There are, however, a couple of things about the black swan hypothesis that suggest we should not be entirely swept away by it. The discovery of black swans turned what had been a common misconception on its head, but it simply replaced one certainty – all swans are white – with another – there are both black and white swans.
Before 9/11, or before July 7, nobody was saying there would never be terrorist attacks on New York, Washington and London. Indeed, most experts said there would be. New York had its own history; the World Trade Center attack of 1993. So did London, thanks to Irish terrorists. From September 11, 2001 until July 7, 2005, we heard little but warnings about the dangers of a large-scale terror attack on London. There was surprise in the timing and manner of the attack but not that it happened. Perhaps there was more surprise in that something similar was attempted two weeks later.

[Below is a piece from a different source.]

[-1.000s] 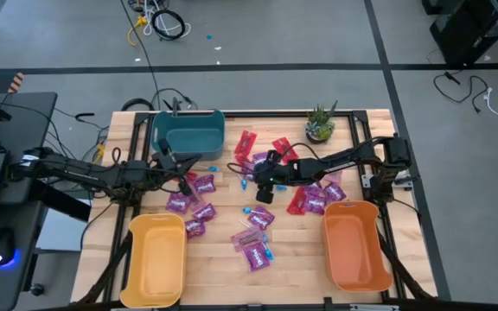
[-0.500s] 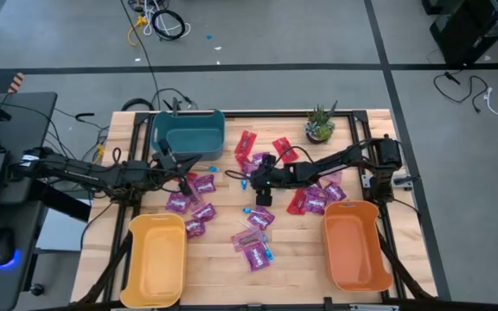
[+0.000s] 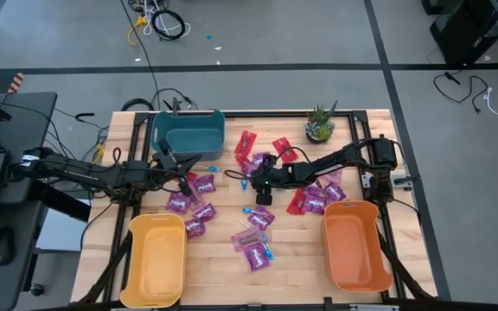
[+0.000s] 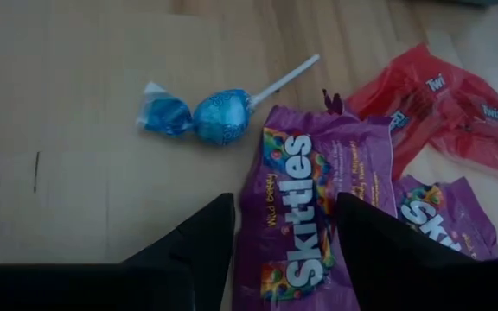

My argument would be that we predict too much, not too little. The world is full of predictions of big, epoch-changing events that never happen. When one does, the people who predicted it are not slow in coming forward – 9/11, or something like it, was predicted, but so were hundreds of other attacks, some even more devastating.
You could argue that the whole of the dotcom bubble of the 1990s was a prediction of the Google phenomenon. The problem was not that people failed to see a Google coming; it was that they saw too many. Faced with a plethora of predictions, the only thing we can do is try to form a reasonable view of the risk attached to them. Sometimes we will get it wrong; often we will get it right.
I am not saying we can predict everything. What I am saying is that it is sometimes too easy to throw up our hands, admit our limitations and put everything into the black swan category. Many of the biggest challenges of our time are based on big events that, according to the experts, are entirely predictable. Global warming, say scientists, will have predictable effects on the ability of the planet to sustain life. The black swan event, perhaps, would be if they turn out to be wrong.